Article - EU Trade Mark representing the shape of a Rubik's Cube must be declared invalid 

Following lengthy office proceedings, a Trade Mark dispute concerning the world’s best selling toy appears to be drawing to a close.

Invented by Erno Rubik in 1974, the Rubik’s cube was registered as a Trade Mark in 1999. Seven years later, invalidity proceedings were initiated by Simba Toys, which sought to have the Trade Mark cancelled. This objection was first dismissed by OHIM (now known as the EUIPO) in 2008. Later, in November 2014, the EU General Court (EGC) dismissed Simba’s appeal, upholding the Trade Mark. Simba is now appealing that decision to the EU Court of Justice (ECJ).

Central to Simba’s appeal is that the “technical solution consisting of rotating capability” may well be protected by patent, but not as a Trade Mark. In the ECJ, Advocate General Szpunar has distanced himself from the EGC’s 2014 decision. At the time, the EGC noted that it “was not the intention of the legislature that a shape of goods would be refused as a Trade Mark solely on the ground that it has functional characteristics”.

The Advocate General has criticised the EGC’s insufficient analysis between the function and the characteristic of the challenged Trade Mark. The vague language used by the EGC, which went so far as to claim that “any shape of goods is to a certain extent functional” in their reasoning was also criticised.

Moreover, Advocate General Szpunar cautioned that the findings of the EGC are contrary to the public interest.

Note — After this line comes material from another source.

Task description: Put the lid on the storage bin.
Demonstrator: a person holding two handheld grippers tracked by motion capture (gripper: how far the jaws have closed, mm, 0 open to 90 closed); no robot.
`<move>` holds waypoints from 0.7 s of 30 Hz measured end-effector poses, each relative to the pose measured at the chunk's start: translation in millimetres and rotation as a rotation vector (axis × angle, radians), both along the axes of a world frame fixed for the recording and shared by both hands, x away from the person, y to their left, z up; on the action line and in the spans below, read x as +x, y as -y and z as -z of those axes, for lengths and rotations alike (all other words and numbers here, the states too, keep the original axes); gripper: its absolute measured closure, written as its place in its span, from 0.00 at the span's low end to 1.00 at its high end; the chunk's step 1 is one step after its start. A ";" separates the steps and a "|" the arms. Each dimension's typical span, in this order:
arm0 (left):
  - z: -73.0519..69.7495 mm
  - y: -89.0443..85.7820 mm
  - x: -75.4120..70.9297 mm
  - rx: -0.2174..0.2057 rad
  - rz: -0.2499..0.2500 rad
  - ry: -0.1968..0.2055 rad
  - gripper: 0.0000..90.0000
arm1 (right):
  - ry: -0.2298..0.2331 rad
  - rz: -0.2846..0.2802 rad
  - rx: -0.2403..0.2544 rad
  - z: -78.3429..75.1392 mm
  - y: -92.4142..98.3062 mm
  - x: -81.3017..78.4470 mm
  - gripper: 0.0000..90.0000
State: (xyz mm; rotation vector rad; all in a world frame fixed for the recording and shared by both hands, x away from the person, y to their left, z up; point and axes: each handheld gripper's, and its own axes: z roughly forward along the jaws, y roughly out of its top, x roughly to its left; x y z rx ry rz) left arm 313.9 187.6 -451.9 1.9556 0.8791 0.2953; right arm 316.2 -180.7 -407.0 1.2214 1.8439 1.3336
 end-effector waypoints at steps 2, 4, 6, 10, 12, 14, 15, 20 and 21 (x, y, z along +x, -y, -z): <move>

He paid particular attention to how the language used in the 2014 decision could broaden the parameters for proprietors, enabling them to extend their monopoly to the characteristic of goods which perform not only the function of the shape in question, but also similar features, with the potential to cover every three dimensional puzzle with a 3x3x3 grid on the face of the cube.

He concluded that the Trade Mark should be struck down as it would “unduly impair the opportunity for competitors to place goods on the market shapes of which incorporated the same technical solution”

It remains to be seen whether the ECJ follows the opinion of the Advocate General and sets aside the previous rulings of the EGC and EUIPO.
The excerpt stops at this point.